** ACTION ITEM **
Search the data for the string "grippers", and report each line where it is found.

** SUPPLIED INFORMATION **
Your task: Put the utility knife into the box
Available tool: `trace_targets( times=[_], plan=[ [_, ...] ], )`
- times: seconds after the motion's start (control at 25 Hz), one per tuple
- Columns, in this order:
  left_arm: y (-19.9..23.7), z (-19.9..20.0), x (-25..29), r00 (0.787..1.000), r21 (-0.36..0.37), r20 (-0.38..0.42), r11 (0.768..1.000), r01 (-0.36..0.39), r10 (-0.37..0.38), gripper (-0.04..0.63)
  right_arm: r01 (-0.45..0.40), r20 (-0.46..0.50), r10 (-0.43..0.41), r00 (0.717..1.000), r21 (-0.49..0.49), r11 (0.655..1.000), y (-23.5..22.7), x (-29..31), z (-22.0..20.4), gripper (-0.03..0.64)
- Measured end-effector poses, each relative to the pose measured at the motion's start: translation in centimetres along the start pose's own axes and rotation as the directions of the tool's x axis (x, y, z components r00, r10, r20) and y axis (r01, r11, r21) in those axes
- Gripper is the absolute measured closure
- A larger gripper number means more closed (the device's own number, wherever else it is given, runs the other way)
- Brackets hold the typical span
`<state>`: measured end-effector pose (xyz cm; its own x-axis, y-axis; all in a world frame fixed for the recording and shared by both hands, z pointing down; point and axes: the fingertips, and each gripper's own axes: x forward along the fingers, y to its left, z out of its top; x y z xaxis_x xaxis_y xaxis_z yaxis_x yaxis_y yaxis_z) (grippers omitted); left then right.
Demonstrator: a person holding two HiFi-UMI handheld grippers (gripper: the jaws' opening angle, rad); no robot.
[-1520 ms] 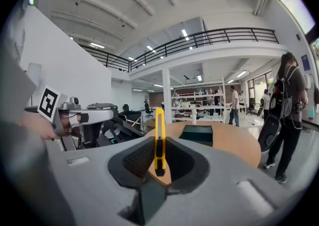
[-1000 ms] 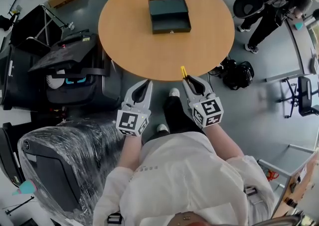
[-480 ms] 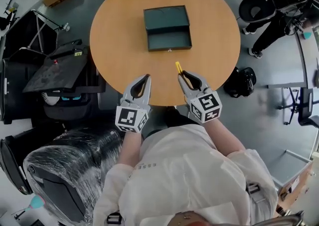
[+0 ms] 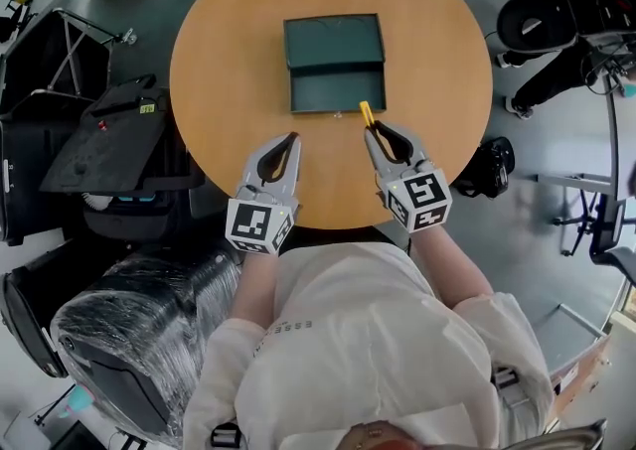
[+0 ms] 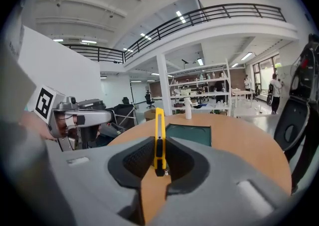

** WRITTEN ANSWER **
`<state>`: measured end-effector pose (xyz cm; its own x-axis, y-axis; all in a world frame fixed for the recording and shared by both hands, z pointing down; point and axes: the fingertips, and each gripper's own axes: x forward along the fingers, y to its left, z out of its top; x y z xaxis_x xaxis_y xaxis_z yaxis_x yaxis_y yaxis_z) (grippers omitted); left then right.
Demonstrator: a person holding two HiFi-UMI handheld grippers (gripper: the jaws' opening angle, rad); no robot.

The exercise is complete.